The reply must consist of the entire listing, reproduced exactly.

******

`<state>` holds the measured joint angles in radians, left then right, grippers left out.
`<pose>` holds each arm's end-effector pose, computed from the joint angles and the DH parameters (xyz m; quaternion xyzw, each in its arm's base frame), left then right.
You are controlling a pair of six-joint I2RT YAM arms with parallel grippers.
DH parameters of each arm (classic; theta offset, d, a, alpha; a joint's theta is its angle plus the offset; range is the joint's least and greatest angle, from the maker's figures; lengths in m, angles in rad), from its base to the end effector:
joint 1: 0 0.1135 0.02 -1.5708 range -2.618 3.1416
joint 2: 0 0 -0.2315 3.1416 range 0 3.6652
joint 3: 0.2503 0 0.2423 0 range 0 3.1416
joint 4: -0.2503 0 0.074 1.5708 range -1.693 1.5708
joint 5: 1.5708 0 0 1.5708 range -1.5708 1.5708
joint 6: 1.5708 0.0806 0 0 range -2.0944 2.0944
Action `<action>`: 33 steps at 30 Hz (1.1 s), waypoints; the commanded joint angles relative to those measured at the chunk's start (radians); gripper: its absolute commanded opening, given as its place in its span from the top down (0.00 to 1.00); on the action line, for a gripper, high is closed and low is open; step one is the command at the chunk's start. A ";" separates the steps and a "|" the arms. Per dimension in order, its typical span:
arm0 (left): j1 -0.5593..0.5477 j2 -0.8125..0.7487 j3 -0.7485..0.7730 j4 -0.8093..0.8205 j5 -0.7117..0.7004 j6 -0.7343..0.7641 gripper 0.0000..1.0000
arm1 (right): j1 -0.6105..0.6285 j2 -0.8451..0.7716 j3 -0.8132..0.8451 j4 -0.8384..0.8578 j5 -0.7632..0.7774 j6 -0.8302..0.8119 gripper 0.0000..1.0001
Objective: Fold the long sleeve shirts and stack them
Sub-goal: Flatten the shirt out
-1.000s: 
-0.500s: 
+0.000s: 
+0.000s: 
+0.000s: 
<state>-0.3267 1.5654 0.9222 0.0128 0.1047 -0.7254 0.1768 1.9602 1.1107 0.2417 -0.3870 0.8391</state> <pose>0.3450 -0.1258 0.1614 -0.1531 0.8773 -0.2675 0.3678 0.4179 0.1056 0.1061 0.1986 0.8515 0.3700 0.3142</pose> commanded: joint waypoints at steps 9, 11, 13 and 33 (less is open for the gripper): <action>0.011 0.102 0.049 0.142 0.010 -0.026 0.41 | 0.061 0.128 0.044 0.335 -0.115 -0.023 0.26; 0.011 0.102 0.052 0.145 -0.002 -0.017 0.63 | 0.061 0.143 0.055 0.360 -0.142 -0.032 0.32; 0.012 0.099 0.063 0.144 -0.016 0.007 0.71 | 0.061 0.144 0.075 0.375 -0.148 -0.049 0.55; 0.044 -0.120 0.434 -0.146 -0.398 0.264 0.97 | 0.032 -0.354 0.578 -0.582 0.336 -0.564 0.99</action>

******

→ Response to the exercise
`<state>` holds the measured joint angles in radians, left then right, grippers left out.
`<pose>` holds each arm's end-effector pose, computed from the joint angles and the DH parameters (xyz m; quaternion xyzw, each in its arm's base frame), left then right.
You are controlling a pair of six-joint I2RT YAM arms with parallel grippers.
DH parameters of each arm (classic; theta offset, d, a, alpha; a joint's theta is its angle plus the offset; range is the joint's least and greatest angle, from the maker's figures; lengths in m, angles in rad), from its base to the end effector:
joint 1: 0 0.1135 0.02 -1.5708 range -2.618 3.1416
joint 2: 0 0 -0.2315 3.1416 range 0 3.6652
joint 3: 0.2503 0 0.2423 0 range 0 3.1416
joint 4: -0.2503 0 0.074 1.5708 range -1.693 1.5708
joint 5: 1.5708 0 0 1.5708 range -1.5708 1.5708
joint 6: 1.5708 0.0806 0 0 range -2.0944 2.0944
Action `<action>`: 33 steps at 30 Hz (1.1 s), waypoints; the commanded joint angles relative to those measured at the chunk's start (radians); gripper: its absolute commanded opening, given as its place in its span from the top down (0.00 to 1.00); on the action line, for a gripper, high is closed and low is open; step one is the command at the chunk's start. A ";" separates the steps and a "|" the arms. Per dimension in order, its typical span:
arm0 (left): j1 -0.5593..0.5477 j2 -0.8125..0.7487 j3 -0.7485..0.7730 j4 -0.8093..0.8205 j5 -0.7117..0.7004 j6 -0.7343..0.7641 gripper 0.0000..1.0000
arm1 (right): j1 -0.6105..0.6285 j2 -0.8451..0.7716 j3 -0.8132..0.8451 j4 -0.8384..0.8578 j5 -0.7632..0.7774 j6 -0.8302..0.8119 gripper 0.0000..1.0001
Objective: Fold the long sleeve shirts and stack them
Sub-goal: Flatten the shirt out
-1.000s: 
-0.500s: 
+0.000s: 
+0.000s: 
+0.000s: 
<state>-0.3267 1.5654 0.9222 0.0128 0.1047 -0.7254 0.1768 1.9602 1.1107 0.2417 -0.3870 0.8391</state> <pose>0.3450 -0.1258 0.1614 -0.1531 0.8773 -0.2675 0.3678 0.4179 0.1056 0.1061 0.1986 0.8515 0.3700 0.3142</pose> commanded: joint waypoints at steps 9, 11, 13 and 33 (less is open for the gripper): <action>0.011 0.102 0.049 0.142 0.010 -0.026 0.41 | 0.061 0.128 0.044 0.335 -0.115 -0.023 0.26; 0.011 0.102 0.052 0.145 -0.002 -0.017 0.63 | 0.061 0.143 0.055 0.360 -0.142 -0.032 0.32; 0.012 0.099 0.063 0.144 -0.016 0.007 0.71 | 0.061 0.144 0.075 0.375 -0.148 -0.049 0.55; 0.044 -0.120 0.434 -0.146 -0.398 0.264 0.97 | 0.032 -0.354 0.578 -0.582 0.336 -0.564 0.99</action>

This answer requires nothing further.